=== AIM OF THE EXERCISE ===
Leave the pictures out, and repeat exactly every line from the one with "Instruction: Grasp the" through the end of the data below.

--- MATERIAL PROVIDED Enclosed Below ---

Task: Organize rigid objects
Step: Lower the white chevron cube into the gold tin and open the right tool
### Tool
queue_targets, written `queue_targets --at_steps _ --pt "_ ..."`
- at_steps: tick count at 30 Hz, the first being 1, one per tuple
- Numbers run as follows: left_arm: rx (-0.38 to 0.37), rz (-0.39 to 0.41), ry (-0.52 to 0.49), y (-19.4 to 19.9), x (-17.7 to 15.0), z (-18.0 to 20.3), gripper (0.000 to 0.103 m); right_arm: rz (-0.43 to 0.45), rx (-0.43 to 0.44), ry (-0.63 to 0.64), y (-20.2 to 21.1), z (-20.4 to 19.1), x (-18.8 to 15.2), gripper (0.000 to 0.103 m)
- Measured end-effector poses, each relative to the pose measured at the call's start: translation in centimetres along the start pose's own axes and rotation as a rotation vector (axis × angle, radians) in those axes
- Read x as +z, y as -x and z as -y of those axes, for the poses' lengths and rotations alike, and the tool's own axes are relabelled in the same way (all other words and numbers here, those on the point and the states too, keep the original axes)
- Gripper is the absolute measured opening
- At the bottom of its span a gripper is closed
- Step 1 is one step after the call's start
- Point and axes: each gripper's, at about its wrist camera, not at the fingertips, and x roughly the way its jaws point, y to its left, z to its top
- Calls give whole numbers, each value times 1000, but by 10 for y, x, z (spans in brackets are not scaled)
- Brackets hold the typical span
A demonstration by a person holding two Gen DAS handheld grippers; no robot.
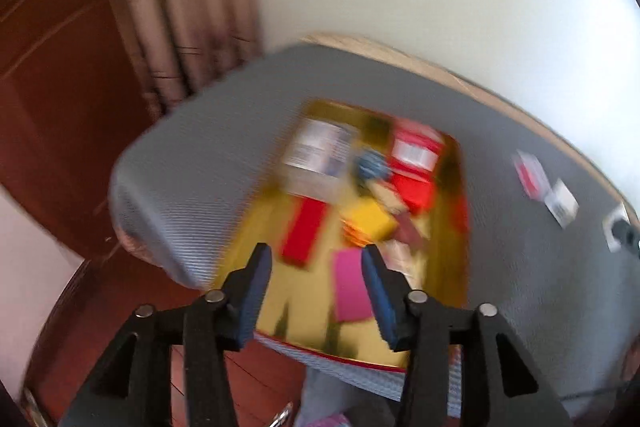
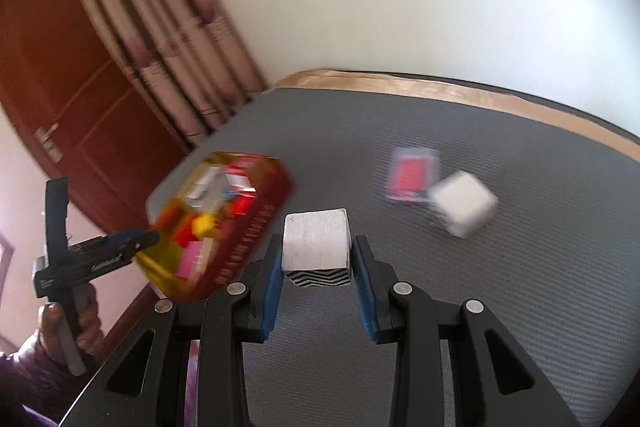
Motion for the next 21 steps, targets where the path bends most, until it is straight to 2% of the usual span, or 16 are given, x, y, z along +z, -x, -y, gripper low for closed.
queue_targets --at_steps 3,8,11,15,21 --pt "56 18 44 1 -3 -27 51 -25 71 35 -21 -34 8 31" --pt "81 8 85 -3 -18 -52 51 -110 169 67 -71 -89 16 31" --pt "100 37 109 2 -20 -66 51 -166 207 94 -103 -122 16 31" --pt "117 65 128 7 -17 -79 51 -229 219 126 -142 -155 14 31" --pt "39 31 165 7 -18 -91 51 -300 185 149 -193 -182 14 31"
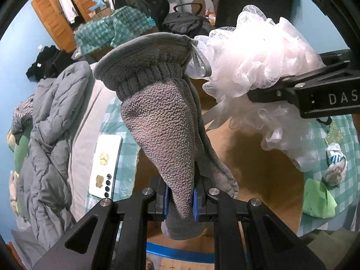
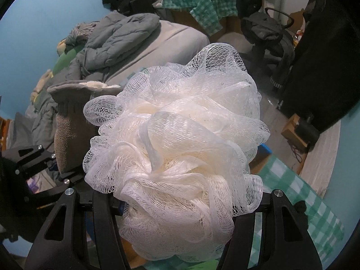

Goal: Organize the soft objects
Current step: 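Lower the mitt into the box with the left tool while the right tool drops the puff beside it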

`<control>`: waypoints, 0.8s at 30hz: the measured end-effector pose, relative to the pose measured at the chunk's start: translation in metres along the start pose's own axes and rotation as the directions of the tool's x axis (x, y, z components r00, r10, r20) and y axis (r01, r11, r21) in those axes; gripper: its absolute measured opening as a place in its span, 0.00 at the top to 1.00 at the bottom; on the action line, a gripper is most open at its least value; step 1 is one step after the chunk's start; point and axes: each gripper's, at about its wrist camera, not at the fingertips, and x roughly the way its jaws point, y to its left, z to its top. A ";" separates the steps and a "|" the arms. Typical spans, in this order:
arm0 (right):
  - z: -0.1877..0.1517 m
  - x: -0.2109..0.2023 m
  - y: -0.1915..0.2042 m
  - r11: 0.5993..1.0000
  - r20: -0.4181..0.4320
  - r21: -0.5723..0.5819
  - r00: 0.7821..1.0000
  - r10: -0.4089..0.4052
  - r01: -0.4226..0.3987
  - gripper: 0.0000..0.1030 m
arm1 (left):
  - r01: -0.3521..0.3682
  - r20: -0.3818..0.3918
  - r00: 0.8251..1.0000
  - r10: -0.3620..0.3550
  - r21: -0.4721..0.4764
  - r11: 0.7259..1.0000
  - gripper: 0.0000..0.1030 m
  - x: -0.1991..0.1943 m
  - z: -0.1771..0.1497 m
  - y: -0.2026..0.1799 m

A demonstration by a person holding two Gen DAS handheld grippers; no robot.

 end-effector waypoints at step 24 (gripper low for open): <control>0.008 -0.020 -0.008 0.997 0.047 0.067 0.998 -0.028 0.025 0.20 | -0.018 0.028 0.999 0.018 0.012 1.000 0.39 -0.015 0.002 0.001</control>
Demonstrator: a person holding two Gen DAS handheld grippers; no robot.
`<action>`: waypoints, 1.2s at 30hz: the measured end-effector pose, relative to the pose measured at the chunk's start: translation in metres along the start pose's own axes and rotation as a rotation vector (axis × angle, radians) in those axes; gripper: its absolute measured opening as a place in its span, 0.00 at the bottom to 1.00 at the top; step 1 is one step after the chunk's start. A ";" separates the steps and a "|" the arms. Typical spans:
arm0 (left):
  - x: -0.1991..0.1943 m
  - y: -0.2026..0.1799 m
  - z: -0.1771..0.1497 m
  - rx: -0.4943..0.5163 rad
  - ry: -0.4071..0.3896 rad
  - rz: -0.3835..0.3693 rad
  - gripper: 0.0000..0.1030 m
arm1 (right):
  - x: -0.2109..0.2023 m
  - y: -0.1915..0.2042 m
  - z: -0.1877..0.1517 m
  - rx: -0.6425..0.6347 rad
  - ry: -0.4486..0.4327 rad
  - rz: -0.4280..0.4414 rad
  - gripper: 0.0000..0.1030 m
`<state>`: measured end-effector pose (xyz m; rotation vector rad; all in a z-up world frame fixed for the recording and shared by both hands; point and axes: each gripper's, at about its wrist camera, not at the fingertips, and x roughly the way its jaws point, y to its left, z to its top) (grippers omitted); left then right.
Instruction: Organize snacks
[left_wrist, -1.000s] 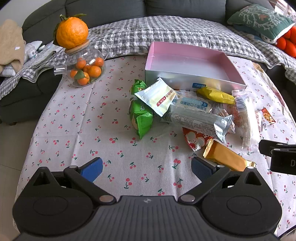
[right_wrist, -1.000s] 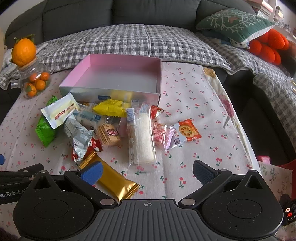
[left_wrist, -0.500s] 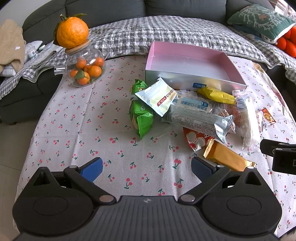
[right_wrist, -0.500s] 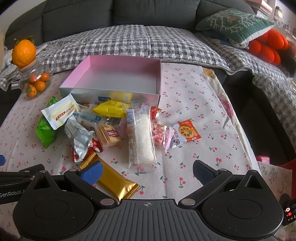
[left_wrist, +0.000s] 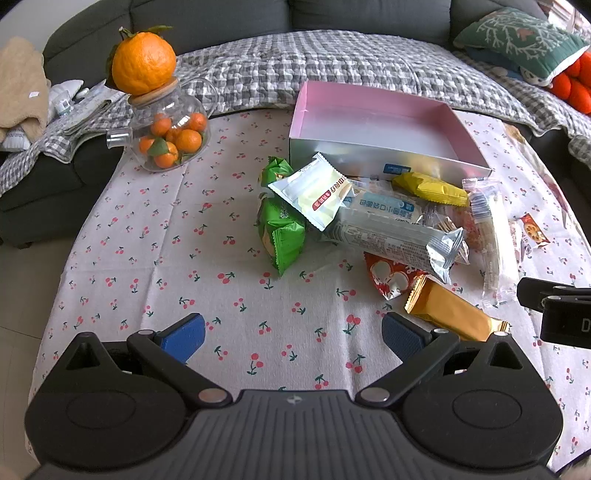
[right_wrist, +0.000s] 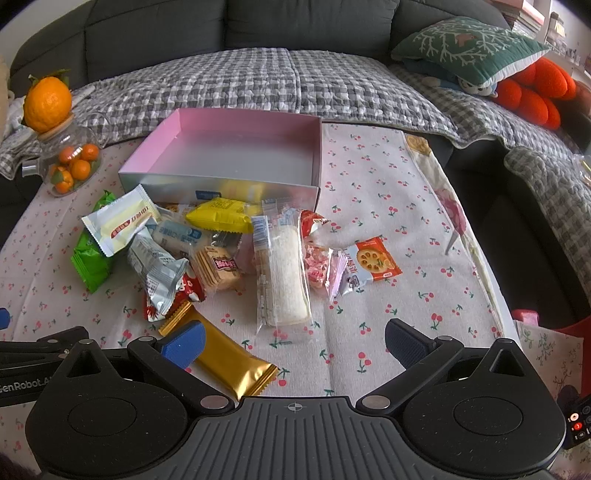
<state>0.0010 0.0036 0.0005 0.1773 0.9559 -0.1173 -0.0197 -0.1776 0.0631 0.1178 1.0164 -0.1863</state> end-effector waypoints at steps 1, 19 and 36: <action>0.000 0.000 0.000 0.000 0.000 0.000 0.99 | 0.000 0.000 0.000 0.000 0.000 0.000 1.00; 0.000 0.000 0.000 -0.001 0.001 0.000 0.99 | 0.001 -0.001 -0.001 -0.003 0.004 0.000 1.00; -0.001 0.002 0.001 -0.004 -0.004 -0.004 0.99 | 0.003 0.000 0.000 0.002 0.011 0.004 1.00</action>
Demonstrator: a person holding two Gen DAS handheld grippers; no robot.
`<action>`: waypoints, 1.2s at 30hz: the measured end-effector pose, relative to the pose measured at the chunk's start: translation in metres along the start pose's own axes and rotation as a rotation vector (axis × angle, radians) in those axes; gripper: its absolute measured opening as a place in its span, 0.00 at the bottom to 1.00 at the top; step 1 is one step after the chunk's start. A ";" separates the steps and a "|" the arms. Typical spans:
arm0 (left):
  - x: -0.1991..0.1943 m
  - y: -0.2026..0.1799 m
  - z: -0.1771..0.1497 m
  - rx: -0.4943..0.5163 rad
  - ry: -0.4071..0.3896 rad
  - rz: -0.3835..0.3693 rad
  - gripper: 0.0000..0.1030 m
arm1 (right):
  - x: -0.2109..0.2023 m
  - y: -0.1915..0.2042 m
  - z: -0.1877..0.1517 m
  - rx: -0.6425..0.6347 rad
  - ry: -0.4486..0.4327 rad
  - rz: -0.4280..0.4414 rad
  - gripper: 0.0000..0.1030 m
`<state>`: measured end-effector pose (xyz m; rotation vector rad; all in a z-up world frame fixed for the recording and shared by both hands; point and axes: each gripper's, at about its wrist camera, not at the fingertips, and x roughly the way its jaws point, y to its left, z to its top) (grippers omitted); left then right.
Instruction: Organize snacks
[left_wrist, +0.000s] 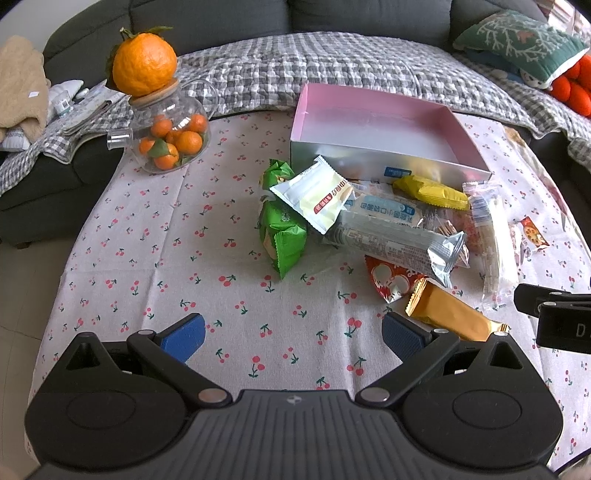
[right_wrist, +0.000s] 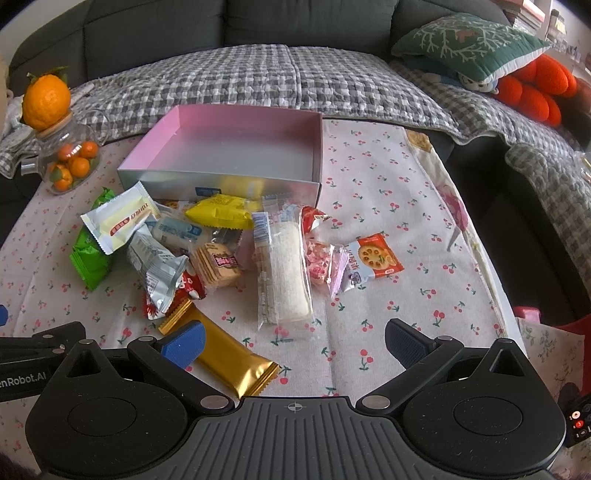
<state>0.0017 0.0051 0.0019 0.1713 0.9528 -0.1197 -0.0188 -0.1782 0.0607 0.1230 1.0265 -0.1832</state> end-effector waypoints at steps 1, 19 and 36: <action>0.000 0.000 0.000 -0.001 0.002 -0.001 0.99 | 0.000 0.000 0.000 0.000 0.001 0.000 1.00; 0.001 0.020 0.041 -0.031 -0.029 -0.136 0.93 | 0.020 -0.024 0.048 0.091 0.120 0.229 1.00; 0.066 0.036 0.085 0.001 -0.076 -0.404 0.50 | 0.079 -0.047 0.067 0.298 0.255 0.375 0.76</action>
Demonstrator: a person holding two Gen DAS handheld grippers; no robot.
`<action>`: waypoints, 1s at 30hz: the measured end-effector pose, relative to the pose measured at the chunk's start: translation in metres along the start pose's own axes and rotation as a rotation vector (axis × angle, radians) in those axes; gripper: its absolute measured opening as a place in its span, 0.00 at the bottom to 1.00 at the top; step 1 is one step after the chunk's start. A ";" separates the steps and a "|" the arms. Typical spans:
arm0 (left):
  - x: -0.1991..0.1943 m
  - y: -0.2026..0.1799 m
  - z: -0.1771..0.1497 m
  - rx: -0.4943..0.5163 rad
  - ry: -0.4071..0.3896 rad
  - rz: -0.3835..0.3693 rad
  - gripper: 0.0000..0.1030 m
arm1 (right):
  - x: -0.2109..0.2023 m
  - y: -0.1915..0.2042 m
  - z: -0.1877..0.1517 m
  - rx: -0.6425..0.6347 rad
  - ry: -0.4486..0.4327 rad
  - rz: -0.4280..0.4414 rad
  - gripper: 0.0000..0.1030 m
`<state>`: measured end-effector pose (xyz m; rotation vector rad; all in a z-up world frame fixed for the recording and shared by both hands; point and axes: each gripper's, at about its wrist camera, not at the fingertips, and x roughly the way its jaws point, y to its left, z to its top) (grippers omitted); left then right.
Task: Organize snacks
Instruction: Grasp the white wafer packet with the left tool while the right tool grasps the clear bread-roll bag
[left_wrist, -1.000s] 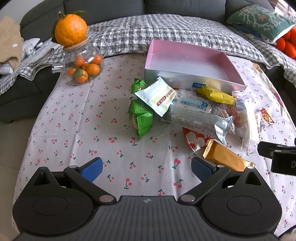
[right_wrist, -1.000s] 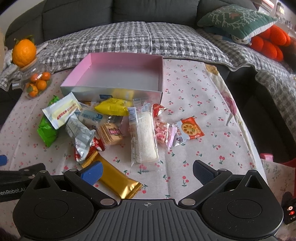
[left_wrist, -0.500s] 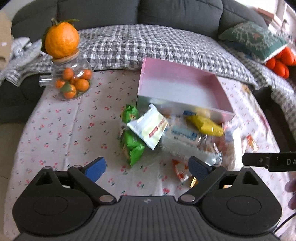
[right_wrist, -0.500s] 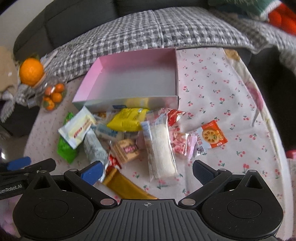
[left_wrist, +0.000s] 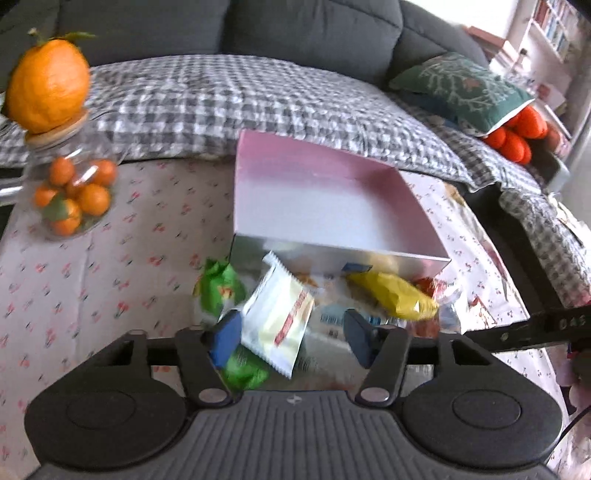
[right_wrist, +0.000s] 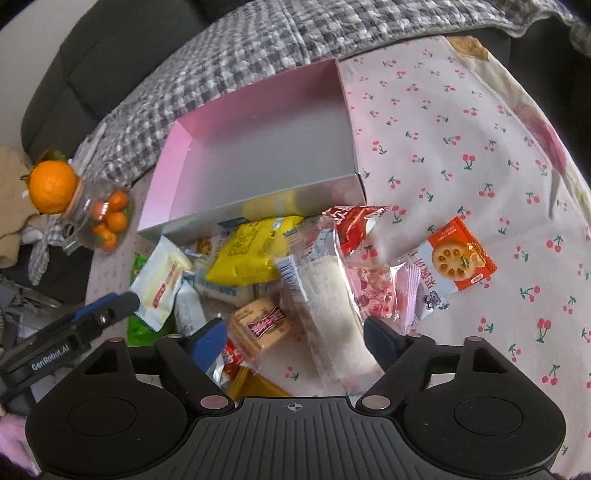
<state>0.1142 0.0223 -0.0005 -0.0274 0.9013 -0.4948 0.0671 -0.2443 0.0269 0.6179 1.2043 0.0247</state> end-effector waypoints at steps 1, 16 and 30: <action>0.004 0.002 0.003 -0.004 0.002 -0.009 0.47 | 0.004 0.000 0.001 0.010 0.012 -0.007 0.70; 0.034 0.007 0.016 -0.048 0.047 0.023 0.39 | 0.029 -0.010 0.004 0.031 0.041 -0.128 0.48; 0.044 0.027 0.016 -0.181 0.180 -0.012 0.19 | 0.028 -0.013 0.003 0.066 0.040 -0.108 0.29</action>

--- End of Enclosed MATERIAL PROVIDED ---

=== RESULT FOR THIS EXERCISE ===
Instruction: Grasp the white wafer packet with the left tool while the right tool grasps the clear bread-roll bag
[left_wrist, -1.000s] 
[right_wrist, -1.000s] 
[left_wrist, -0.500s] 
[right_wrist, -0.500s] 
[left_wrist, +0.000s] 
[right_wrist, +0.000s] 
<state>0.1142 0.0223 -0.0005 -0.0274 0.9013 -0.4948 0.0671 -0.2443 0.0269 0.6179 1.2043 0.0247</state> end-effector waypoints at steps 1, 16 and 30: <action>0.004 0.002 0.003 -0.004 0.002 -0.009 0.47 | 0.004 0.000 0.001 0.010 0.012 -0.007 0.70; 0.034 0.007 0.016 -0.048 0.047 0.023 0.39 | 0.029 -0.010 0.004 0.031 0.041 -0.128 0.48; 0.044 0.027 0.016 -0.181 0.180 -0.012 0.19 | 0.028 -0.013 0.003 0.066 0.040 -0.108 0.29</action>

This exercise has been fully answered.